With further reference to fig. 2, as an implementation of the method shown in the above figures, the present disclosure provides some embodiments of a screen image recognition apparatus, which correspond to those method embodiments shown in fig. 2, and which are particularly applicable in various electronic devices.
As shown in fig. 2, the screen image recognition apparatus 200 of some embodiments includes: an acquisition unit 201, a cutting unit 202, a component detection unit 203, a word recognition unit 204, and a combination unit 205. Wherein the acquisition unit 201 is configured to acquire a screen image to be cut; a cutting unit 202 configured to perform cutting processing on the screen images to be cut according to preset cutting sizes to obtain a cut screen image group, wherein the cut screen images in the cut screen image group are composed of cut image units with corresponding cutting sizes; a component detecting unit 203 configured to perform component detection processing by using a cut image unit in each cut screen image in the above-mentioned cut screen image group, to obtain a target component information set; the text recognition unit 204 is configured to perform text recognition on the screen image to be cut to obtain a text information set; and a combining unit 205 configured to perform a combination process on the target component information set and the text information set to obtain a screen image identification information set.
It will be appreciated that the elements described in the apparatus 200 correspond to the various steps in the method described with reference to fig. 1. Thus, the operations, features and resulting benefits described above for the method are equally applicable to the apparatus 200 and the units contained therein, and are not described in detail herein.
Referring now to fig. 3, a schematic diagram of an electronic device 300 suitable for use in implementing some embodiments of the present disclosure is shown. The electronic device shown in fig. 3 is merely an example and should not impose any limitations on the functionality and scope of use of embodiments of the present disclosure.
As shown in fig. 3, the electronic device 300 may include a processing means (e.g., a central processing unit, a graphics processor, etc.) 301 that may perform various suitable actions and processes in accordance with a program stored in a Read Only Memory (ROM) 302 or a program loaded from a storage means 308 into a Random Access Memory (RAM) 303. In the RAM 303, various programs and data required for the operation of the electronic apparatus 300 are also stored.
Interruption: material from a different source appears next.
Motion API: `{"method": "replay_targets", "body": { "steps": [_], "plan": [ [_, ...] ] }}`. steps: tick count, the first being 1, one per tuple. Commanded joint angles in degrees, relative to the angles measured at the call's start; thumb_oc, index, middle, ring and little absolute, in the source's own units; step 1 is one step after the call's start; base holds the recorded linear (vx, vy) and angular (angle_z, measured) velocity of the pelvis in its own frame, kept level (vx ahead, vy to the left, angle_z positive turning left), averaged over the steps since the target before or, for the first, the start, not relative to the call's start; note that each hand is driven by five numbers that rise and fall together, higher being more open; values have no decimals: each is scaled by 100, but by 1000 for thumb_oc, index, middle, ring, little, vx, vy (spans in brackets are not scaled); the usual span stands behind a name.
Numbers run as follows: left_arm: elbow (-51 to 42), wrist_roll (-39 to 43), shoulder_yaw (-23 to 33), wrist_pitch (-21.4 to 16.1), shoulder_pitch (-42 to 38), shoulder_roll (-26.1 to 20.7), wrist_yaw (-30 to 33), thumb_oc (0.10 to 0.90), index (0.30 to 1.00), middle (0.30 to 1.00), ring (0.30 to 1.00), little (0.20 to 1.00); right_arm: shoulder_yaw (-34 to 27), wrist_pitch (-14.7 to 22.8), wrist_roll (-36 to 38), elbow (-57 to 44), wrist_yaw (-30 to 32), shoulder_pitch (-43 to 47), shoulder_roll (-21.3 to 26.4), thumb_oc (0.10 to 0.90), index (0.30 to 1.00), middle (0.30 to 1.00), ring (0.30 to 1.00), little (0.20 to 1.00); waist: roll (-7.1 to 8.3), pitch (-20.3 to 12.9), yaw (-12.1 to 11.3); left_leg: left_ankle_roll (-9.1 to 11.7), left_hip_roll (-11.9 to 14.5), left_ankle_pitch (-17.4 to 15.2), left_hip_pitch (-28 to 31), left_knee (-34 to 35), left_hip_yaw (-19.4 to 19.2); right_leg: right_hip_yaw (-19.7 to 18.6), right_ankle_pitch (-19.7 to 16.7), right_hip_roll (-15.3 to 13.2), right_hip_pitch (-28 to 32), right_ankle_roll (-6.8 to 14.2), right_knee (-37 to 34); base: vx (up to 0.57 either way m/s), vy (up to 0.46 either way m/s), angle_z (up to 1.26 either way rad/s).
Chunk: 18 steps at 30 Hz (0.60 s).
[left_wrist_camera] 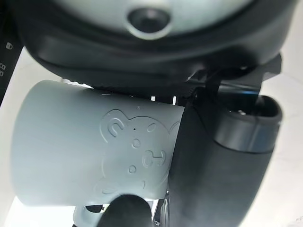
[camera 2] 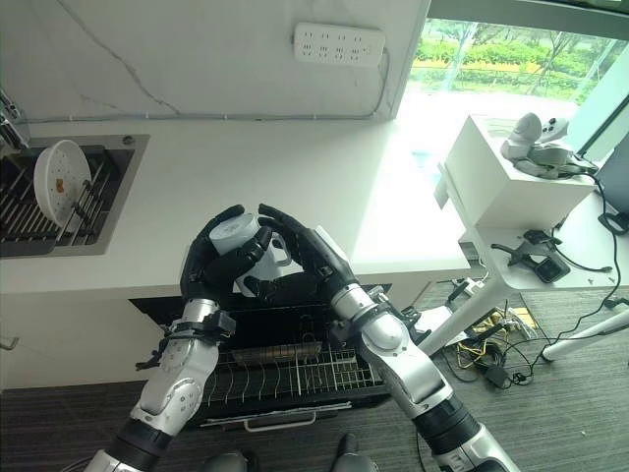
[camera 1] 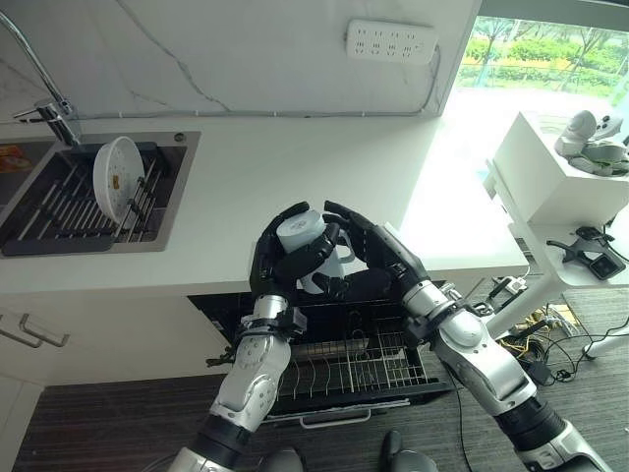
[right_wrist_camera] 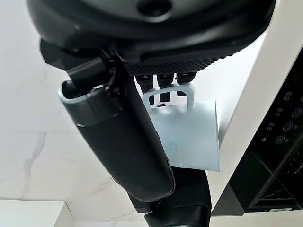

The processing device 301, the ROM 302, and the RAM 303 are connected to each other via a bus 304. An input/output (I/O) interface 305 is also connected to bus 304.
In general, the following devices may be connected to the I/O interface 305: input devices 306 including, for example, a touch screen, touchpad, keyboard, mouse, camera, microphone, accelerometer, gyroscope, etc.; an output device 307 including, for example, a Liquid Crystal Display (LCD), a speaker, a vibrator, and the like; and communication means 309. The communication means 309 may allow the electronic device 300 to communicate with other devices wirelessly or by wire to exchange data. While fig. 3 shows an electronic device 300 having various means, it is to be understood that not all of the illustrated means are required to be implemented or provided. More or fewer devices may be implemented or provided instead. Each block shown in fig. 3 may represent one device or a plurality of devices as needed.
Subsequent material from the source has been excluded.